What you will do => Every line in the records below between the one holding "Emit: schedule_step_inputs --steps" and the one holding "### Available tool", inclusive, is to be set down exactly; all other lines are to be left out.

=-=-=-=-=

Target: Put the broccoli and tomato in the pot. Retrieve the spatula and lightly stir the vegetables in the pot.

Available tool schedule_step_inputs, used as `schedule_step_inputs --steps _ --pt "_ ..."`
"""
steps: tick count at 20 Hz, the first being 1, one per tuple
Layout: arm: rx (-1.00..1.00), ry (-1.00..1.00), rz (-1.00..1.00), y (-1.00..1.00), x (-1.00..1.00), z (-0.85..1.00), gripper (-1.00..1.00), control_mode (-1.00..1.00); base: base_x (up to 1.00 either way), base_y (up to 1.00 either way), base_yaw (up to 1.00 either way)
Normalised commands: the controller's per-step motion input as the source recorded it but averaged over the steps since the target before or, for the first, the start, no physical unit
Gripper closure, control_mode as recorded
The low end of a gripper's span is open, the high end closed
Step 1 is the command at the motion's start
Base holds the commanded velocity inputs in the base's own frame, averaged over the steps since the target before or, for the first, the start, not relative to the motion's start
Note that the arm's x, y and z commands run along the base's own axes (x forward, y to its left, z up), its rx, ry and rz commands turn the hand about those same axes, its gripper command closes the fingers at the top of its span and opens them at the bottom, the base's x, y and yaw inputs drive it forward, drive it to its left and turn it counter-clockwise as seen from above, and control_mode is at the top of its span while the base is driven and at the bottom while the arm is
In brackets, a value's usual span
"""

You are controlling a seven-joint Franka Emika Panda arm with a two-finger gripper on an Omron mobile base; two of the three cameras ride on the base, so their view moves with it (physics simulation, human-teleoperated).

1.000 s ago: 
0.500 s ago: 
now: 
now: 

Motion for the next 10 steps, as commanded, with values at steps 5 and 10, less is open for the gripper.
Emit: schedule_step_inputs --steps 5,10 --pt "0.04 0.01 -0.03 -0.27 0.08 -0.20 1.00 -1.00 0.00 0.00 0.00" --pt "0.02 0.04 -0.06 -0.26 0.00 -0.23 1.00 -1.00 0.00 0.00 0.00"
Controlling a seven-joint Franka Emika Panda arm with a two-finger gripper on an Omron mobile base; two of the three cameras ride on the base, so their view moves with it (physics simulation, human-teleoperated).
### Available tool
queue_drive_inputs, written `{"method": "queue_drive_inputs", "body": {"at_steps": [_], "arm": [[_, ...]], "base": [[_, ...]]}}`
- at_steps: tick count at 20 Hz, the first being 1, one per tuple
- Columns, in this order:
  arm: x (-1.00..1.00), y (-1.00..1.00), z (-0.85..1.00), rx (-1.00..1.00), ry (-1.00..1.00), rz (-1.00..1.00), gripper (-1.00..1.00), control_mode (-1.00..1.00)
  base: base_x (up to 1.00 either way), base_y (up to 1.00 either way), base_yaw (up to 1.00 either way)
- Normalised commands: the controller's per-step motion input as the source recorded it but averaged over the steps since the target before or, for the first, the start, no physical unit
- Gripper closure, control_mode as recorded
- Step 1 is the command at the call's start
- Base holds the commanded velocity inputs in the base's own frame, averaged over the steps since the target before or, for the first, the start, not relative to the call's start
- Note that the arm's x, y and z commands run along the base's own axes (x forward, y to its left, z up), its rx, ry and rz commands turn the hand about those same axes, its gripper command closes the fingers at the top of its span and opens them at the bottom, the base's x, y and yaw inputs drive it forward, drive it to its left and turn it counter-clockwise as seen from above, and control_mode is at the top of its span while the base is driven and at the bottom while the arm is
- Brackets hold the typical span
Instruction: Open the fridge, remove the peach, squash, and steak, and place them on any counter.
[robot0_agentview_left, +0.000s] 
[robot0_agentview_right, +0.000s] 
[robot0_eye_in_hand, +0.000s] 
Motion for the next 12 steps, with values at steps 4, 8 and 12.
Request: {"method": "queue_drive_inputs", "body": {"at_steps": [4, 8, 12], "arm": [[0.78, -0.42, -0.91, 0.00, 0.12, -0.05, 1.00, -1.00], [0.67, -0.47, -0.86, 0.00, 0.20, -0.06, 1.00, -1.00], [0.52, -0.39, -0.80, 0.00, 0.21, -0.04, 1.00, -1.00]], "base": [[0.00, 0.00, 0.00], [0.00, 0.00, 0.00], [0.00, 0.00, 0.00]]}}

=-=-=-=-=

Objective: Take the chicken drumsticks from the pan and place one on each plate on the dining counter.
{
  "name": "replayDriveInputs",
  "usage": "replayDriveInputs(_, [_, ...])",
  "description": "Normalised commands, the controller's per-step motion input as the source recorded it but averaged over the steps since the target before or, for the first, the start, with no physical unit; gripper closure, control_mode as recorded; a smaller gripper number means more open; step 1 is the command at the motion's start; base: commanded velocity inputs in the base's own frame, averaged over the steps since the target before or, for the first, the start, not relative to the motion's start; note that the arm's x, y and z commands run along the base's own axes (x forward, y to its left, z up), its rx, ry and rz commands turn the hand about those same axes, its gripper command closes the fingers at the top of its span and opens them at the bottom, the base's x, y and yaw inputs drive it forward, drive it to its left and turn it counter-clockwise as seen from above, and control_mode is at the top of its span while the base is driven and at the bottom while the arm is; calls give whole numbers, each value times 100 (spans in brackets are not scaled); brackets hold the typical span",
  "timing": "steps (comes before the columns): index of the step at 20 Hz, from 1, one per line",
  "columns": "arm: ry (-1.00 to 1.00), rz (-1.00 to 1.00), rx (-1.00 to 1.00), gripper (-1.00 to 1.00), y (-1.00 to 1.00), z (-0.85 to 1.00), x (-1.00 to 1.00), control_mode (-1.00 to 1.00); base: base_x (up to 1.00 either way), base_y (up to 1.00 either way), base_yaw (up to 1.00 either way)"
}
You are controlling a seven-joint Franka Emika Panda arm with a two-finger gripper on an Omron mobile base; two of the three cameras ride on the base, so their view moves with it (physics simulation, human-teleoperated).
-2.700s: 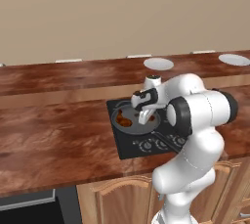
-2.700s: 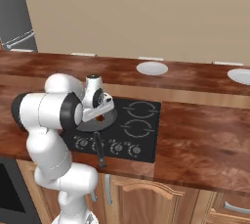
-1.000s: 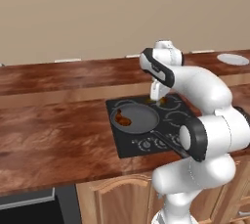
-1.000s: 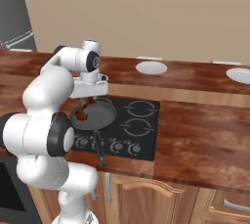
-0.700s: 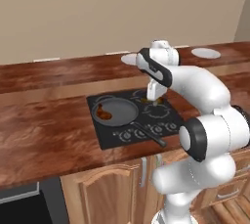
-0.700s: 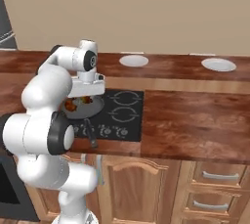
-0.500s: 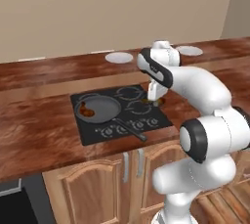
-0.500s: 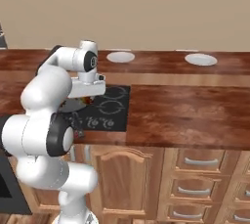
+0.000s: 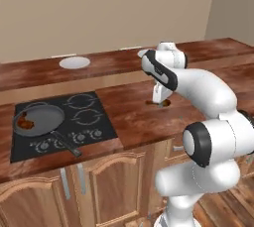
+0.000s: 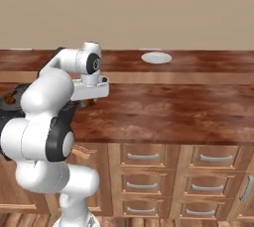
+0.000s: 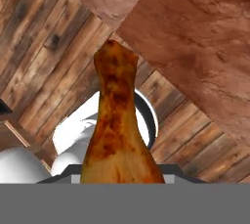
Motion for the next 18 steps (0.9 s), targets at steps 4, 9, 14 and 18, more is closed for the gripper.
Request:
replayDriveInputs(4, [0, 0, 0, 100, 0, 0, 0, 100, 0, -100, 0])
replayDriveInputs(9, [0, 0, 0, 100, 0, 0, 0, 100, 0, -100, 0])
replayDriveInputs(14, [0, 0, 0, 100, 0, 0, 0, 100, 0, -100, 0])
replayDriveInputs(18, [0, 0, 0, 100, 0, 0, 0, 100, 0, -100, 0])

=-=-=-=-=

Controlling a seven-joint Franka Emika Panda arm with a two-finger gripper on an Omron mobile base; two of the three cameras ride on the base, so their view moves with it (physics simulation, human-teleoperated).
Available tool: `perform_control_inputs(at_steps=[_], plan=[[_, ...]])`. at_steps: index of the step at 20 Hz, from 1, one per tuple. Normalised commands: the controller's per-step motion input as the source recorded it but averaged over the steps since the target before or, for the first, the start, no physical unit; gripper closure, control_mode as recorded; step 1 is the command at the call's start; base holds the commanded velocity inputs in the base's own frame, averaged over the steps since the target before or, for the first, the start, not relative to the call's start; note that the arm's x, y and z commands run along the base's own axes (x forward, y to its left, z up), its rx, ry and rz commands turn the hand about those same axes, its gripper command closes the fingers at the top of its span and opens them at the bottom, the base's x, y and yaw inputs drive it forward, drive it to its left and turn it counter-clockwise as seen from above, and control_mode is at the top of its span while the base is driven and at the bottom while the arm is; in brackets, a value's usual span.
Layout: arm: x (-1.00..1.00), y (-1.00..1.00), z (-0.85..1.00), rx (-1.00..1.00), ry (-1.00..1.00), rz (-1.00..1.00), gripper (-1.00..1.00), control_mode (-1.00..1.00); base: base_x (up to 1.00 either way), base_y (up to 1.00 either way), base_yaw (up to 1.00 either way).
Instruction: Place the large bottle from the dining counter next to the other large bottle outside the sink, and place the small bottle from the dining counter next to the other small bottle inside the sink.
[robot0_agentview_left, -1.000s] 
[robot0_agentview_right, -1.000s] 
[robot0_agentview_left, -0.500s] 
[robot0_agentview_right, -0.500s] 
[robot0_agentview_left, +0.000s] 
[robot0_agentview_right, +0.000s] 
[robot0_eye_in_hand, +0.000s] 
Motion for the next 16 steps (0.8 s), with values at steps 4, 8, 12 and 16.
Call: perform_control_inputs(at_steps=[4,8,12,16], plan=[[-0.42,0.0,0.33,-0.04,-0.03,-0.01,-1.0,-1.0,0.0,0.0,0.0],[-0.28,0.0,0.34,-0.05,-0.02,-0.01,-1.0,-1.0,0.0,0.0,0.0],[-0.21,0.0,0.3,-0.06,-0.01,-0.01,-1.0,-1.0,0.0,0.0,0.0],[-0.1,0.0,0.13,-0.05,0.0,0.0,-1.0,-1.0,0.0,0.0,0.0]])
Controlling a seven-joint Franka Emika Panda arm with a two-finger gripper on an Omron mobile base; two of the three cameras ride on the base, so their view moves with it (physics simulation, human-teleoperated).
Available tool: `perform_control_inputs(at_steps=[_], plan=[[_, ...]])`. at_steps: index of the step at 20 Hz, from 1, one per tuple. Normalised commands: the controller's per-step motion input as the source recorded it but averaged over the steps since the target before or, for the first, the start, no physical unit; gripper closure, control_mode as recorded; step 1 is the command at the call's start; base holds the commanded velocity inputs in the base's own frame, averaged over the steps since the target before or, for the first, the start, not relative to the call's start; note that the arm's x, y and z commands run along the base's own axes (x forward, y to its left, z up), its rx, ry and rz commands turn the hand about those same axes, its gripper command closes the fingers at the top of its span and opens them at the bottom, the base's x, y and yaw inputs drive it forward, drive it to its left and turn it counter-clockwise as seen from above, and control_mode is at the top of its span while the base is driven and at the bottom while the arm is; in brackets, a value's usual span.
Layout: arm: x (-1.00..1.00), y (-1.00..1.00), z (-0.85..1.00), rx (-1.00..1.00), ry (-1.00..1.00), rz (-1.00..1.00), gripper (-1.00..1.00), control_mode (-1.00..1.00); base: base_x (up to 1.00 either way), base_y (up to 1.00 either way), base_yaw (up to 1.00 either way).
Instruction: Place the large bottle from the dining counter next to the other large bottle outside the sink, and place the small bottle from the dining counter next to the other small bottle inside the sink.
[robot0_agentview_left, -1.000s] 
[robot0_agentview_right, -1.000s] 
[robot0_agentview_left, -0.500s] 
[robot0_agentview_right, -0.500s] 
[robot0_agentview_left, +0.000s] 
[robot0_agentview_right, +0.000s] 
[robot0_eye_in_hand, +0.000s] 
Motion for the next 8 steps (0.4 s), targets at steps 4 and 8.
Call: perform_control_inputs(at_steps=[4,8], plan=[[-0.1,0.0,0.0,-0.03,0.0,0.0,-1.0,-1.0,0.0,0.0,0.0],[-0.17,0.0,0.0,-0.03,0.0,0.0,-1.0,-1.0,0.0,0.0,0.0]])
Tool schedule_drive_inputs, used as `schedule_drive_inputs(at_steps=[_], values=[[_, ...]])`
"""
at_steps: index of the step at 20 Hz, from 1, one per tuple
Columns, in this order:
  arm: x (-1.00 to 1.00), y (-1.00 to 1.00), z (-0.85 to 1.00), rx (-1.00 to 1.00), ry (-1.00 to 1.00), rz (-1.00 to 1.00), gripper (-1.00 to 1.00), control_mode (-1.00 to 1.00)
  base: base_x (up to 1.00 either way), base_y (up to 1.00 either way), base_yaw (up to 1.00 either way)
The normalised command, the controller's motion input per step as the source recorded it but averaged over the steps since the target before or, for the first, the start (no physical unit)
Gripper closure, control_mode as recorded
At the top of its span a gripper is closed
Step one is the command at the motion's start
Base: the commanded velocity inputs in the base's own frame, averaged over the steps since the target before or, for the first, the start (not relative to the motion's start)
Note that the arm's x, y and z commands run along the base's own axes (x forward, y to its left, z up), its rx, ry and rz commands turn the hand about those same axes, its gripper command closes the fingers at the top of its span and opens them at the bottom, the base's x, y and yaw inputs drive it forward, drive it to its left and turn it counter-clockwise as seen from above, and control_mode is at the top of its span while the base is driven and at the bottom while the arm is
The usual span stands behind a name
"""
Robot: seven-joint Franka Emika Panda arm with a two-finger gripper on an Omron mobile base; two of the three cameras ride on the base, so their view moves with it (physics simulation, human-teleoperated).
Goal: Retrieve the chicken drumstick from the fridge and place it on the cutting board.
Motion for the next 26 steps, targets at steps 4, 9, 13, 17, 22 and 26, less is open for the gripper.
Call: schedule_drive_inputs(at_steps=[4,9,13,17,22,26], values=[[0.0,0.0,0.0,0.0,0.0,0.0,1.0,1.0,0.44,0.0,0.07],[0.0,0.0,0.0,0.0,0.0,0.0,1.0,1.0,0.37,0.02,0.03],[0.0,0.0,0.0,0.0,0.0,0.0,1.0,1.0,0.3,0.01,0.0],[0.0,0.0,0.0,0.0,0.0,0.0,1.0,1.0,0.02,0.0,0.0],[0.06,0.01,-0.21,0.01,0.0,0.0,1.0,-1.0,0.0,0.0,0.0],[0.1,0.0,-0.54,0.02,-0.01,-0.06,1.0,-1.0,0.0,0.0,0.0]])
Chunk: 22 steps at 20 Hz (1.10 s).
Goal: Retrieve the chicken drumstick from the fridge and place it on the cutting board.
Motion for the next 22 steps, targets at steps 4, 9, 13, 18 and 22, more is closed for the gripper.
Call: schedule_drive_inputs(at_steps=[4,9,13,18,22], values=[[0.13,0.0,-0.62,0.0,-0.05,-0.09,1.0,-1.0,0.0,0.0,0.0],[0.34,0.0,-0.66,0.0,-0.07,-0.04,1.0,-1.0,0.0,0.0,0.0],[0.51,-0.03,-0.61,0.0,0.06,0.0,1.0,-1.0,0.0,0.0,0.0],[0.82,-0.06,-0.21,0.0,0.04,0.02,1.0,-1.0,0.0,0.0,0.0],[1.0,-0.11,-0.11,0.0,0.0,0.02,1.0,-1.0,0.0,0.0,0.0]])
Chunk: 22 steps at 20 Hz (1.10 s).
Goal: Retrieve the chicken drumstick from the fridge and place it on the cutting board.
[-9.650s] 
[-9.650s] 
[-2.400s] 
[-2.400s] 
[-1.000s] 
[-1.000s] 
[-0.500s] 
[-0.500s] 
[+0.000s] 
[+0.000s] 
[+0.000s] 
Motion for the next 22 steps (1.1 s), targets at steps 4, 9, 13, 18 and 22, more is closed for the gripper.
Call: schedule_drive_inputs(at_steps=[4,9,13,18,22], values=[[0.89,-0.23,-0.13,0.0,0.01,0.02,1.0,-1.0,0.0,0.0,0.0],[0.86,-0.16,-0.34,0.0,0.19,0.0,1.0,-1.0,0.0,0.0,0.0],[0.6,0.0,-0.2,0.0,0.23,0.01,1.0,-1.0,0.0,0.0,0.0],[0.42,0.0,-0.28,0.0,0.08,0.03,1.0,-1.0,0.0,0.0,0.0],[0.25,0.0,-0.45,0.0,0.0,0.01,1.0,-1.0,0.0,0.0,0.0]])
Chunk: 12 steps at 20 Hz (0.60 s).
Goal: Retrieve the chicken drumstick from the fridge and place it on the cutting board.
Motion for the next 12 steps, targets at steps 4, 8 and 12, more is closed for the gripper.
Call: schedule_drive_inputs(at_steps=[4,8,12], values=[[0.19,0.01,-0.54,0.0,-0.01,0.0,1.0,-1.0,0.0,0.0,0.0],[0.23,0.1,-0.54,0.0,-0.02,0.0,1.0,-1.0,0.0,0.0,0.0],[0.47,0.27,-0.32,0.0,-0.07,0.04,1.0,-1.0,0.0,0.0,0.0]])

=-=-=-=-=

Answer to this problem =>
Emit: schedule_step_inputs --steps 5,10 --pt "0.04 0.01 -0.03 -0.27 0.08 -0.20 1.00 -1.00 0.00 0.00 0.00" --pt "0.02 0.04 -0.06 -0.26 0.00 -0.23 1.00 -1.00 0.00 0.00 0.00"
Controlling a seven-joint Franka Emika Panda arm with a two-finger gripper on an Omron mobile base; two of the three cameras ride on the base, so their view moves with it (physics simulation, human-teleoperated).
### Available tool

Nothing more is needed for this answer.